The American writer continues to court controversy in her buzzy new book, No Judgement

“I think ‘why I’m right’ should be the subtext of any piece of critical writing,” states American novelist and journalist Lauren Oyler in her new book No Judgement. “Sometimes I become energised by a feeling that I need to right some discursive wrong being committed by my colleagues when they praise bad books or misunderstand good ones.”

Oyler, who came up as a blogger and ghostwriter, rose to become one of the few critics whose sly, provocative work has garnered enough attention that people have opinions about her. Oyler’s reputation has been staked upon a certain lofty I know better-ness, with a carefully-curated Twitter presence and infamous literary clout for carving up books others roundly praised, notably Roxane Gay’s Bad Feminist, Sally Rooney’s Normal People, and Jia Tolentino’s Trick Mirror (in a literary coup, Oyler’s review of the latter crashed the London Review of Books’ website from feverish online traffic). She published her first novel, Fake Accounts, in 2021, and is presently working on her second one. 

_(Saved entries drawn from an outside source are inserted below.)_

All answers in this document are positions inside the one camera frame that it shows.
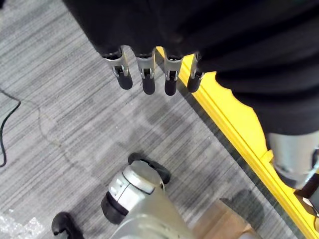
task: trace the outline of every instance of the floor
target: floor
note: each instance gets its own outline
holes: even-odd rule
[[[222,198],[264,239],[303,238],[185,87],[165,95],[159,56],[148,96],[126,48],[134,85],[125,91],[61,1],[9,0],[1,14],[0,88],[22,103],[3,132],[0,238],[53,238],[60,211],[87,239],[109,238],[116,226],[100,202],[134,151],[172,172],[167,194],[190,227]],[[0,105],[2,121],[16,102],[0,94]]]

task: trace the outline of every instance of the black cloth
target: black cloth
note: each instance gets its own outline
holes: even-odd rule
[[[103,56],[120,45],[155,46],[217,71],[251,106],[264,132],[319,130],[319,1],[64,0]]]

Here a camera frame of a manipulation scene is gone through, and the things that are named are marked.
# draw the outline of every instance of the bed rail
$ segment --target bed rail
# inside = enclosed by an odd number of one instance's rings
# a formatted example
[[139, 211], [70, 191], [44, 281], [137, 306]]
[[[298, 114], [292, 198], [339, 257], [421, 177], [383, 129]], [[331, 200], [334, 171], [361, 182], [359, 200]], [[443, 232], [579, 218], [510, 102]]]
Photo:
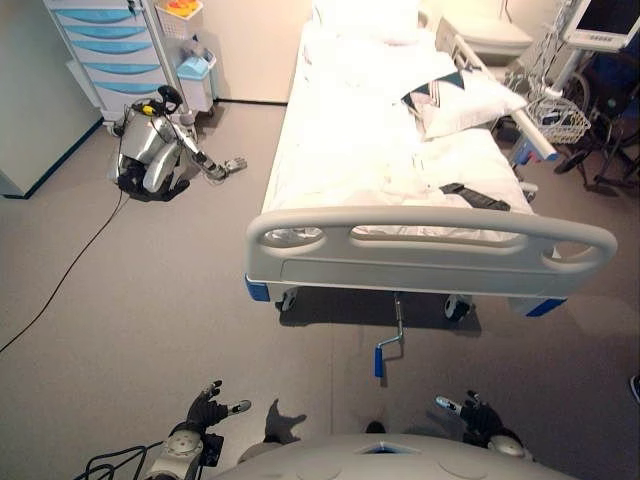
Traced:
[[[369, 236], [360, 225], [439, 226], [511, 232], [503, 242]], [[306, 244], [273, 244], [286, 228], [322, 231]], [[263, 213], [248, 227], [247, 279], [265, 284], [565, 298], [616, 252], [608, 231], [533, 215], [422, 206], [329, 207]], [[584, 245], [560, 257], [559, 242]]]
[[[494, 78], [491, 71], [485, 66], [482, 60], [460, 35], [456, 35], [454, 37], [454, 49], [451, 53], [451, 57], [454, 59], [456, 64], [459, 64], [460, 62], [463, 64], [459, 66], [472, 66], [479, 68], [489, 75], [490, 78]], [[511, 118], [513, 118], [514, 122], [518, 124], [520, 130], [524, 136], [527, 137], [531, 146], [536, 150], [540, 157], [546, 160], [555, 160], [558, 157], [556, 149], [553, 148], [540, 130], [538, 130], [538, 127], [536, 127], [531, 118], [529, 118], [529, 115], [525, 110], [513, 112], [511, 114]]]

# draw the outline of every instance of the medical monitor
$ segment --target medical monitor
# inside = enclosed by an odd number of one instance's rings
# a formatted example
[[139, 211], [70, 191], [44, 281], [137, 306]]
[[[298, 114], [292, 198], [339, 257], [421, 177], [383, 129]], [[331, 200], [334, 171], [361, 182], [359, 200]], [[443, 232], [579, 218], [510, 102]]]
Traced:
[[562, 38], [572, 47], [615, 52], [640, 28], [639, 0], [577, 0]]

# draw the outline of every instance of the blue crank handle
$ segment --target blue crank handle
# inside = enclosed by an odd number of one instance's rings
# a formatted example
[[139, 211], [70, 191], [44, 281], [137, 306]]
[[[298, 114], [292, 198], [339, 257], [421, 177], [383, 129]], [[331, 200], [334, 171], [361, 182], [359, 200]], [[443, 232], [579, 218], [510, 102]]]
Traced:
[[383, 366], [382, 366], [382, 347], [376, 347], [373, 354], [373, 374], [377, 378], [384, 377]]

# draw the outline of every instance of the floor
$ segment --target floor
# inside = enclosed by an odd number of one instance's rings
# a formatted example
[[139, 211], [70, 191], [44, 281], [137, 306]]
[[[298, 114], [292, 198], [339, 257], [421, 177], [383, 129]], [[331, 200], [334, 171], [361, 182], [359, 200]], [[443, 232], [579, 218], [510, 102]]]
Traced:
[[[374, 418], [392, 432], [460, 438], [460, 422], [433, 397], [474, 388], [541, 463], [583, 479], [637, 479], [639, 408], [627, 383], [640, 370], [637, 197], [586, 192], [575, 171], [527, 166], [541, 187], [538, 213], [611, 230], [617, 256], [539, 319], [479, 297], [452, 327], [442, 296], [409, 295], [404, 354], [381, 384], [371, 363], [374, 344], [393, 334], [389, 294], [305, 289], [280, 316], [245, 291], [244, 231], [260, 211], [283, 115], [222, 106], [202, 145], [249, 168], [219, 186], [197, 177], [166, 204], [128, 201], [0, 356], [0, 476], [72, 478], [93, 455], [162, 439], [222, 378], [223, 401], [253, 408], [216, 429], [226, 437], [218, 471], [262, 440], [268, 414], [290, 439], [360, 432]], [[100, 130], [32, 199], [0, 200], [2, 344], [114, 207], [118, 190], [105, 179], [114, 145]]]

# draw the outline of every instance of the white sheet
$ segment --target white sheet
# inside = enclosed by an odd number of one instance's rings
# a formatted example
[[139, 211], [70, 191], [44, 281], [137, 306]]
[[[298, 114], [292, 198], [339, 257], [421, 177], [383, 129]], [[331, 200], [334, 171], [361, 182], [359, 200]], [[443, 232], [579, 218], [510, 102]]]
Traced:
[[[532, 213], [488, 131], [420, 140], [413, 116], [400, 102], [407, 90], [395, 91], [449, 73], [452, 63], [442, 55], [431, 37], [391, 47], [305, 28], [263, 211], [340, 205], [472, 208], [439, 188], [460, 182], [504, 200], [514, 212]], [[429, 226], [363, 226], [359, 231], [506, 238], [500, 232]], [[290, 238], [291, 232], [281, 237]]]

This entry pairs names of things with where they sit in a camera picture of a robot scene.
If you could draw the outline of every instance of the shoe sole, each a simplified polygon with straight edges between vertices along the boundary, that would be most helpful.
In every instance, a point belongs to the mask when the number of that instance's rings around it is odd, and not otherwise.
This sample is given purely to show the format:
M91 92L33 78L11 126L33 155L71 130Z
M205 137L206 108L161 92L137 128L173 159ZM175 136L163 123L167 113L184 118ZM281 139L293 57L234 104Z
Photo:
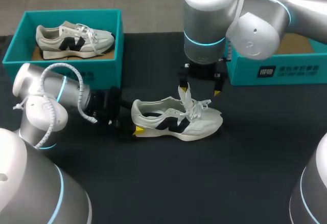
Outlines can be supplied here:
M115 47L115 41L113 44L109 47L100 49L99 52L101 54L106 54L111 52ZM71 50L66 50L66 51L60 51L60 52L52 52L52 51L43 51L40 49L40 54L41 57L44 60L56 60L56 59L62 59L62 58L70 58L70 57L79 57L82 59L90 59L90 58L95 58L98 56L101 56L97 54L96 52L77 52L77 51L71 51Z
M217 132L217 130L221 127L221 125L215 130L212 131L210 133L207 134L203 134L200 136L187 136L187 135L182 135L180 133L176 133L176 132L171 132L169 130L158 130L158 129L154 129L154 128L142 128L143 131L136 134L136 137L140 137L140 138L145 138L145 137L160 137L160 136L174 136L182 141L196 141L196 140L200 140L203 139L205 137L211 136L212 134L214 134L215 132Z

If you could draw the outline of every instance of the cardboard box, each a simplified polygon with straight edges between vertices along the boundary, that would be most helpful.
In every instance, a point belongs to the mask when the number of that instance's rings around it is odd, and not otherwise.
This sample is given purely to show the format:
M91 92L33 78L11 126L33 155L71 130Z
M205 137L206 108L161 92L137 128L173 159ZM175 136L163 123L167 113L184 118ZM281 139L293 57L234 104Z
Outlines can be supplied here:
M265 60L245 58L233 48L227 68L232 85L327 83L326 59L326 45L286 34L276 54Z

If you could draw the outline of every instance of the black n logo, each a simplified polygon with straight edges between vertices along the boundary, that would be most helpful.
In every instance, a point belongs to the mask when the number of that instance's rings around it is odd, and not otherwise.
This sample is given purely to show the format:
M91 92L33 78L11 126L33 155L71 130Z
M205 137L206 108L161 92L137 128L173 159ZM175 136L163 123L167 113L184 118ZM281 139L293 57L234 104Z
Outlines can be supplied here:
M157 127L158 130L165 130L168 128L169 131L175 133L183 133L187 126L190 124L187 118L184 118L179 125L177 125L177 118L169 117L165 118Z
M81 48L83 47L84 43L85 43L85 40L83 39L83 37L80 37L80 39L78 39L77 44L75 44L74 37L66 37L62 41L59 49L64 51L69 47L70 50L79 52L81 50Z

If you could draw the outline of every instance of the blue led ring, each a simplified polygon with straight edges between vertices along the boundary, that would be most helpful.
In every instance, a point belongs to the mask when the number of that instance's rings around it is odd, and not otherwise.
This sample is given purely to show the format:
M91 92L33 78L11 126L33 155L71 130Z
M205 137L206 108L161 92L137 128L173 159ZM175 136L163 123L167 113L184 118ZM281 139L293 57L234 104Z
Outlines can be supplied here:
M194 44L196 44L196 45L199 45L199 46L205 46L205 47L207 47L207 46L213 46L213 45L219 44L219 43L221 43L221 42L225 39L225 37L224 37L223 39L221 39L221 40L219 40L219 41L216 41L216 42L214 42L214 43L199 43L199 42L197 42L197 41L193 41L192 39L190 39L190 38L186 35L185 32L184 32L184 35L185 35L185 37L186 37L190 42L192 42L192 43L194 43Z
M289 18L290 18L290 24L291 24L291 20L292 20L292 18L291 18L291 13L290 13L290 11L288 10L288 8L283 4L283 3L281 3L280 1L278 1L278 0L270 0L271 2L274 2L274 3L278 3L279 5L281 5L285 10L286 10L286 12L288 13L288 16L289 16Z

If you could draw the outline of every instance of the shoe tongue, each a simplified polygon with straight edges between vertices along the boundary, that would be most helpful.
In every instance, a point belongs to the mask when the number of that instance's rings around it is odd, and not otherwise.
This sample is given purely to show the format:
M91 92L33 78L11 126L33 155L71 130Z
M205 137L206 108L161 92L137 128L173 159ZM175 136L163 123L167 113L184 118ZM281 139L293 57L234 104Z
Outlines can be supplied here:
M185 88L178 87L178 93L180 96L180 100L182 101L183 106L185 107L185 110L190 110L193 106L193 101L191 98L191 88L190 85L188 84L188 89L186 92L184 91Z
M68 21L65 21L61 26L59 26L59 36L61 36L63 30L65 28L70 28L72 30L76 29L76 24L69 23Z

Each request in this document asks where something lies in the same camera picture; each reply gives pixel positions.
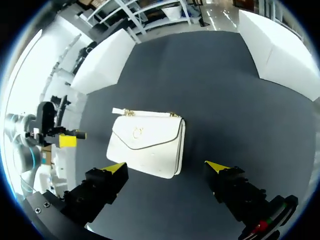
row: white foam block
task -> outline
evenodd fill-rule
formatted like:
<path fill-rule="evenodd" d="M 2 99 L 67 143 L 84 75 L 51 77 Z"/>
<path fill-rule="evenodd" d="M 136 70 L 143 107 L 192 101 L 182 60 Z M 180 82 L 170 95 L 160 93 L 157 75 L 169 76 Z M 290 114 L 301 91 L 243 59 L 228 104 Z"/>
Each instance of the white foam block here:
<path fill-rule="evenodd" d="M 96 46 L 76 73 L 71 88 L 89 94 L 117 84 L 135 41 L 123 29 Z"/>
<path fill-rule="evenodd" d="M 238 31 L 245 41 L 259 77 L 290 88 L 310 100 L 320 97 L 320 72 L 302 41 L 280 24 L 239 11 Z"/>

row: dark gray mat
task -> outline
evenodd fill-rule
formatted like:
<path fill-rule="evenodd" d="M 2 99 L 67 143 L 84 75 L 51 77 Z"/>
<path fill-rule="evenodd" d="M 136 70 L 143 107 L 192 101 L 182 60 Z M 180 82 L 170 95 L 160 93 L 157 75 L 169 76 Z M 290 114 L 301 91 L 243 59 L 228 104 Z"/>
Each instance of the dark gray mat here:
<path fill-rule="evenodd" d="M 238 239 L 242 223 L 203 181 L 205 160 L 239 166 L 258 188 L 302 199 L 315 153 L 312 102 L 261 80 L 241 36 L 189 32 L 137 45 L 117 85 L 89 95 L 76 150 L 76 181 L 112 164 L 106 152 L 113 107 L 175 112 L 186 120 L 181 174 L 129 170 L 113 205 L 90 226 L 115 240 Z"/>

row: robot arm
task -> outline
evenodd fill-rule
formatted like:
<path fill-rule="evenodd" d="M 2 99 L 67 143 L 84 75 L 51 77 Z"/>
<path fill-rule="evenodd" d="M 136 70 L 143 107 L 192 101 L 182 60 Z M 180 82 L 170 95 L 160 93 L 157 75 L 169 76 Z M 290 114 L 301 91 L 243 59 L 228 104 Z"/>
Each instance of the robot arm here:
<path fill-rule="evenodd" d="M 85 180 L 58 198 L 50 191 L 36 192 L 23 201 L 23 209 L 44 239 L 107 240 L 84 228 L 105 204 L 112 204 L 127 182 L 128 167 L 118 163 L 85 173 Z"/>
<path fill-rule="evenodd" d="M 295 212 L 298 198 L 278 195 L 266 200 L 266 190 L 258 189 L 244 177 L 238 167 L 226 167 L 205 162 L 204 175 L 219 203 L 225 203 L 235 219 L 245 225 L 239 240 L 278 239 L 280 226 L 287 223 Z"/>
<path fill-rule="evenodd" d="M 37 114 L 8 114 L 5 119 L 5 134 L 13 144 L 19 157 L 14 158 L 14 165 L 21 176 L 21 188 L 24 196 L 33 193 L 35 176 L 42 164 L 40 147 L 55 144 L 60 147 L 75 147 L 77 139 L 86 139 L 86 133 L 78 130 L 67 130 L 60 126 L 66 105 L 67 96 L 60 101 L 56 111 L 52 102 L 41 102 Z"/>

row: handbag
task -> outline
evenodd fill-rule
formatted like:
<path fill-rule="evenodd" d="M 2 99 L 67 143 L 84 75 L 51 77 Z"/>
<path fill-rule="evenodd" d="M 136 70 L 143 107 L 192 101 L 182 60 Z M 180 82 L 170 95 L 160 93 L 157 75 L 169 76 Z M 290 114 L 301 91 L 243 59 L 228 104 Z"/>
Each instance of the handbag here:
<path fill-rule="evenodd" d="M 109 160 L 165 179 L 181 172 L 186 132 L 181 116 L 118 108 L 112 113 L 121 116 L 112 127 L 106 152 Z"/>

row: wall
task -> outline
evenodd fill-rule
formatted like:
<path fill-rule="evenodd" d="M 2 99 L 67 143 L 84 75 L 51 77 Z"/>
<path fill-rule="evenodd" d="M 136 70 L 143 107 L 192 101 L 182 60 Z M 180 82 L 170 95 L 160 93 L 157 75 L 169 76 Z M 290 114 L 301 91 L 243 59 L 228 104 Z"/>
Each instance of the wall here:
<path fill-rule="evenodd" d="M 20 187 L 20 177 L 15 169 L 15 161 L 18 161 L 18 155 L 15 153 L 11 142 L 8 137 L 3 132 L 4 127 L 4 117 L 8 113 L 12 114 L 35 114 L 37 111 L 38 104 L 40 103 L 40 94 L 44 89 L 46 80 L 52 71 L 54 64 L 58 61 L 59 56 L 64 52 L 64 49 L 72 42 L 72 40 L 80 34 L 80 30 L 71 25 L 64 18 L 57 16 L 56 20 L 42 31 L 42 35 L 38 41 L 35 42 L 34 46 L 30 51 L 24 56 L 22 64 L 18 66 L 15 65 L 12 72 L 17 74 L 12 74 L 9 78 L 7 86 L 5 88 L 5 97 L 1 102 L 1 134 L 0 134 L 0 146 L 1 146 L 1 158 L 3 162 L 3 167 L 12 187 L 15 192 L 21 194 Z M 84 48 L 92 40 L 82 34 L 79 41 L 71 48 L 71 50 L 66 55 L 64 61 L 61 63 L 60 67 L 67 71 L 70 71 L 75 60 L 78 57 L 79 50 Z M 12 66 L 8 66 L 8 71 L 12 70 Z M 69 94 L 70 89 L 68 89 L 63 81 L 53 79 L 51 85 L 47 90 L 47 95 L 45 101 L 49 100 L 51 95 L 56 95 L 62 97 L 65 94 Z M 70 99 L 71 102 L 82 99 L 82 107 L 85 104 L 85 96 L 72 92 Z M 68 120 L 75 118 L 70 111 L 66 111 L 66 118 L 64 122 L 68 126 L 72 127 L 73 123 L 69 123 Z"/>
<path fill-rule="evenodd" d="M 77 17 L 77 14 L 84 11 L 85 10 L 78 4 L 73 4 L 61 11 L 59 15 L 70 22 L 72 25 L 74 25 L 76 28 L 78 28 L 81 32 L 83 32 L 87 36 L 90 36 L 89 30 L 91 29 L 91 26 L 80 17 Z"/>
<path fill-rule="evenodd" d="M 276 5 L 279 6 L 279 8 L 282 10 L 283 19 L 288 23 L 288 26 L 302 37 L 303 44 L 307 47 L 311 54 L 314 55 L 316 52 L 314 50 L 312 42 L 296 17 L 279 1 L 276 1 Z"/>
<path fill-rule="evenodd" d="M 6 60 L 5 63 L 7 66 L 3 68 L 5 72 L 3 73 L 2 79 L 1 79 L 1 94 L 0 94 L 0 103 L 3 102 L 4 96 L 5 96 L 5 89 L 7 87 L 7 84 L 9 82 L 10 75 L 15 67 L 15 64 L 17 63 L 19 57 L 27 47 L 27 45 L 30 43 L 30 41 L 35 37 L 35 35 L 39 32 L 41 27 L 48 23 L 48 21 L 53 20 L 52 16 L 55 13 L 52 12 L 52 5 L 51 2 L 48 2 L 43 6 L 41 11 L 39 12 L 38 16 L 36 16 L 34 19 L 32 19 L 29 23 L 29 26 L 27 29 L 23 29 L 20 32 L 20 35 L 16 36 L 16 41 L 12 43 L 11 46 L 8 46 L 7 53 L 8 56 L 3 56 L 4 58 L 10 58 L 10 59 L 4 59 Z"/>

Her latest book, No Judgement, is composed of six long-form essays. It’s threaded through with references to cultural phenomena from Charli XCX to Truman Capote, Sheila Heti to Seth Rogen, William Wordsworth to Lydia Tár. She reckons with autofiction – her signature style – as a long-standing literary form, gossip as a lens, and vulnerability as a performance, amongst other topics. Speaking from the HQ of her bed in Berlin, we chatted about No Judgement, the function of criticism, and using outdated slang against one’s better instincts.

In the introduction, you state that the essays stem from ‘a growing agitation about what I perceived to be misunderstandings and fallacy… and a resulting feeling that I must say something to attempt to intervene, as futile an endeavour as that may be.’ What does it mean for something to be potentially futile, versus fruitful? Is creating a book like this a kind of crusade, or is it more personal deliverance? What were the intentions of where you started?

Lauren Oyler: I think the underlying question is: why am I telling you this? Or why do I write criticism? Those are not rhetorical questions [laughs]. They’re often genuine questions. That introduction is interrogating what I understand to be the not totally false sense of the critic as a kind of crusader for justice. You can’t think that your work particularly matters in terms of, like, changing the market, or changing what large groups of people want to read – but then I also think that that’s a bit of defeatist thinking. Why should the purpose only be an extreme capitalistic endeavour? Why should I say, ‘Oh, the thing I’m doing doesn’t matter because it’s not moving books’, as we say in the publishing industry.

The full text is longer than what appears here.